Ida turned to Patrick. “Where’s Gabriel in all this?”
“Left standing on the sidelines, it appears,” Patrick said. “There seems to have been some tension between them lately.”
“What?”
“It’s nothing too serious, considering they were together last night. My guess is he’d done something to upset her.”
“Really?” Ida’s gaze bored into his. “I don’t know where he’d get that from.”
“About what happened last night…” Patrick said.
“We’re handling it.”
“I hope so, because it’s a problem, one that suggests the Gallagher boy might not be the only Cŵn Annwn trespassing in Cainsville.”
Ida said nothing. They all went silent. Last night was, quite possibly, the first time in decades that Patrick wished he’d been part of the inner circle, just to see their reactions to the news. One of their special children found murdered. In Cainsville, no less. While he doubted the girl had actually been killed here, the fact remained that someone had murdered Ciara Conway and put her body in the Carew house. It was a message. About Olivia. One they did not wish to receive.
“We’ll solve that,” Ida said. “You handle this.” She waved in the direction Olivia had gone. “Whatever is wrong between her and Gabriel, fix it. Now.”
CHAPTER TWENTY-NINE
When Ricky passed the town limits and hit the gas, I found the rush I’d been looking for all my life. My earliest memories of life with Pamela and Todd Larsen? Me on a swing, Todd pushing me. Me in his arms as he swung me. Faster, higher, the air whooshing past like hits of pure oxygen. My first taste of a drug I’d never forget. No merry-go-rounds for me. I wanted roller coasters. I wanted go-carts and snow sleds. Faster. Higher. I remember my dad taking me out in the Spyder, and even before I was old enough to drive, he’d hand me the keys on a lonely stretch of road just like this, letting me take the wheel and go. Just go.

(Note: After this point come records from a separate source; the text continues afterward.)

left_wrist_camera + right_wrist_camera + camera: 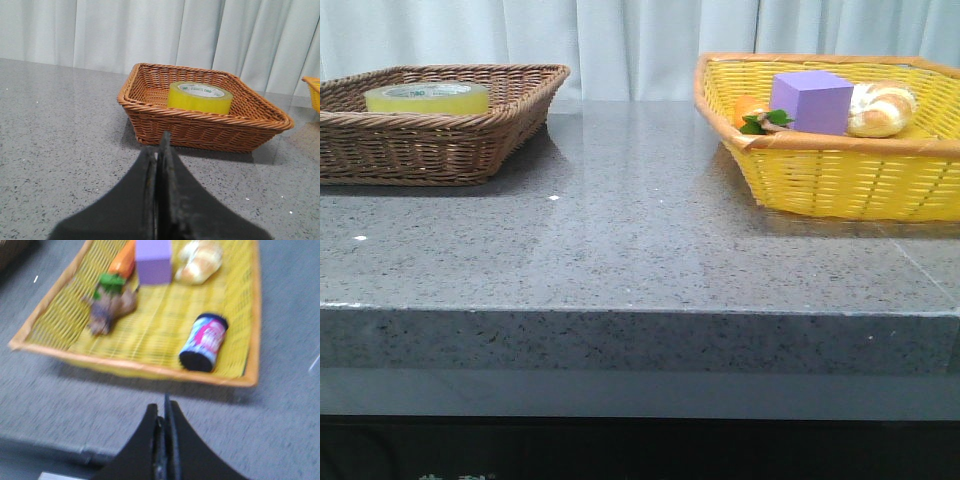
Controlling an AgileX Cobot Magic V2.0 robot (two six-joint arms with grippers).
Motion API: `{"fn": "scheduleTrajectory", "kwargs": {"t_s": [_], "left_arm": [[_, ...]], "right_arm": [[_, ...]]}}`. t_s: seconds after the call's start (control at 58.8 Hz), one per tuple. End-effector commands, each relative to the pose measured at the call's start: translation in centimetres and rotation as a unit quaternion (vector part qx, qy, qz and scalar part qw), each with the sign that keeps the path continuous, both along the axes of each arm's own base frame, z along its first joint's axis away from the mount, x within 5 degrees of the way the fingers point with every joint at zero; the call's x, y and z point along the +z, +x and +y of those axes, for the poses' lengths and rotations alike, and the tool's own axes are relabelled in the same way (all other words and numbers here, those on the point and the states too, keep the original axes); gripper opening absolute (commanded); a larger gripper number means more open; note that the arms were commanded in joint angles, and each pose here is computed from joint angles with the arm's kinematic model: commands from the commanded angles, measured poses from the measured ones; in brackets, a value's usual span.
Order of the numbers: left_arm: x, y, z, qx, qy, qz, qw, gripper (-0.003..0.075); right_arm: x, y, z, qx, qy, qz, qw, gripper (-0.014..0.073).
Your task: Transfer tape with both arms
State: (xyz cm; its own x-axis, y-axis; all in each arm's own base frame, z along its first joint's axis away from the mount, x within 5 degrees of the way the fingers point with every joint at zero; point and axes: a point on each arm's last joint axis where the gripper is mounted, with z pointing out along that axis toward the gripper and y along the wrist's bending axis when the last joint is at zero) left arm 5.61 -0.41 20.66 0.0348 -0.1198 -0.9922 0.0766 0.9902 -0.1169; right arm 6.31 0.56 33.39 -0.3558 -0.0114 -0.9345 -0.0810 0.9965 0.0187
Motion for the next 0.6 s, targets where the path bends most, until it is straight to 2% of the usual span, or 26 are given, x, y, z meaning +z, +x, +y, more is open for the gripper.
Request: {"fn": "scheduleTrajectory", "kwargs": {"t_s": [0.0,0.153,0.272,0.442,0.578], "left_arm": [[-0.4,0.0,0.0,0.001,-0.005,-0.032,0.999,-0.0020],[-0.4,0.0,0.0,0.001,-0.005,-0.032,0.999,-0.0020],[-0.4,0.0,0.0,0.001,-0.005,-0.032,0.999,-0.0020],[-0.4,0.0,0.0,0.001,-0.005,-0.032,0.999,-0.0020],[-0.4,0.0,0.0,0.001,-0.005,-0.032,0.999,-0.0020]], "right_arm": [[-0.8,-0.1,-0.3,-0.021,0.005,-0.121,0.992,-0.0069],[-5.8,-0.7,-0.4,-0.035,0.026,-0.201,0.979,-0.0069],[-9.1,-1.2,-0.5,-0.039,0.040,-0.231,0.971,-0.0069],[-11.7,-1.1,-0.5,-0.042,0.055,-0.235,0.970,-0.0069],[-12.1,-1.0,-0.5,-0.043,0.055,-0.230,0.971,-0.0069]]}}
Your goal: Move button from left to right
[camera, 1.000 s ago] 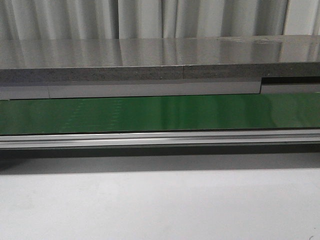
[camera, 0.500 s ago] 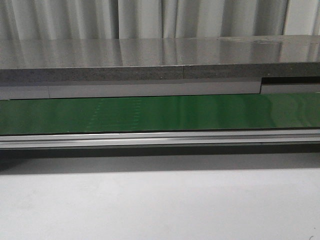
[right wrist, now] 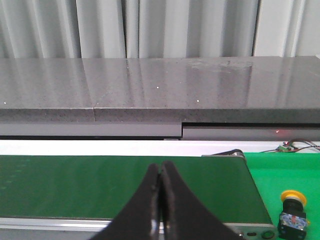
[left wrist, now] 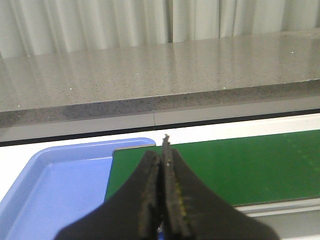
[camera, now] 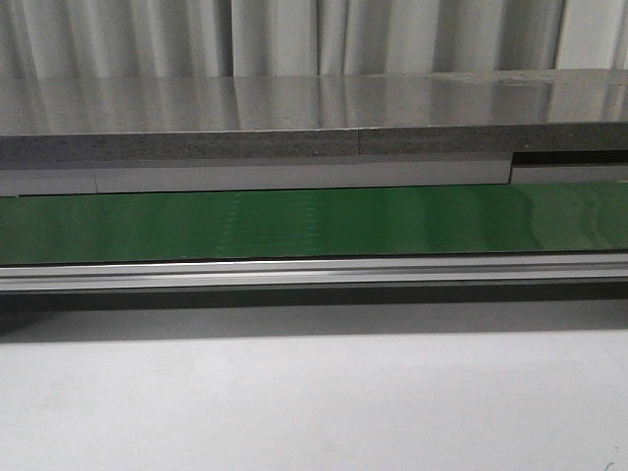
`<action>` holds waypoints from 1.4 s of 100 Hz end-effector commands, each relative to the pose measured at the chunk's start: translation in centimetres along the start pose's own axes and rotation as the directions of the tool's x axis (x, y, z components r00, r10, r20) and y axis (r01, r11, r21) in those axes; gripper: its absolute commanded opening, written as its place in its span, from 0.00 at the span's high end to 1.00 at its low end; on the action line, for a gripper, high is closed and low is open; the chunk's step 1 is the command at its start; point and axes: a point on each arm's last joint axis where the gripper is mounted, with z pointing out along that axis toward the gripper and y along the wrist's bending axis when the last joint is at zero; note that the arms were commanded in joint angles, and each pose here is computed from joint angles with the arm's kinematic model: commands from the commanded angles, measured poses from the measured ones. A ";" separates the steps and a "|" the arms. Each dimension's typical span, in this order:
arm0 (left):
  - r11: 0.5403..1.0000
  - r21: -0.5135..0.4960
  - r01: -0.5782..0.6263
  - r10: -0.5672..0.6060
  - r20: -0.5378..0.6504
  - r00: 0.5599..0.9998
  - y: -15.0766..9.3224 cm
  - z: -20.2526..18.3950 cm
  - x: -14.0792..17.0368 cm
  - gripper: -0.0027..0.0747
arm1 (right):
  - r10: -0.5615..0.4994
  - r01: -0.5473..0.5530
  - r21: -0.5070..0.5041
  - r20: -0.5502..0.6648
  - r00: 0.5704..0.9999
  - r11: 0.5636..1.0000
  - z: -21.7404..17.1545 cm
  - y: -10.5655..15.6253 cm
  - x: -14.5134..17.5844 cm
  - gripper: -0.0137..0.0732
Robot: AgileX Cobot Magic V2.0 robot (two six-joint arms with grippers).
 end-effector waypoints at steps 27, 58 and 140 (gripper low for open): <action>1.000 -0.014 0.014 -0.013 0.097 0.995 0.2 -0.1 -1.6 0.99 | 0.033 -0.034 0.005 0.110 0.993 0.999 -0.8 -0.2 3.1 0.92; 1.000 -0.014 0.014 -0.013 0.097 0.995 0.2 -0.1 -1.6 0.99 | 0.031 -0.032 0.006 0.080 0.996 0.999 -1.1 -0.2 5.4 0.92; 1.000 -0.014 0.014 -0.013 0.097 0.995 0.2 -0.1 -1.6 0.99 | 0.031 -0.032 0.007 0.083 0.996 0.999 -1.1 -0.2 5.3 0.92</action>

The wind whipping over my bare arms and legs was the most delicious burn imaginable, something I’d never gotten in a convertible, even with the top down. I could feel the motorcycle, too, in a way I never felt a car, no matter how perfectly the engine roared and rumbled. This rumble went right through me, vibrating against my bare thighs and, yes, everyplace else that vibration feels so damned good, making me really glad I hadn’t put on a pair of jeans.
Leaning against Ricky’s back, my legs wrapped around his hips, the burn of the wind and the rumble of the bike … It was a rush—an erotic blood rush, head rush, oh-my-God-this-is-amazing rush. I won’t say it was better than sex, but I’ve had some that didn’t live up to this.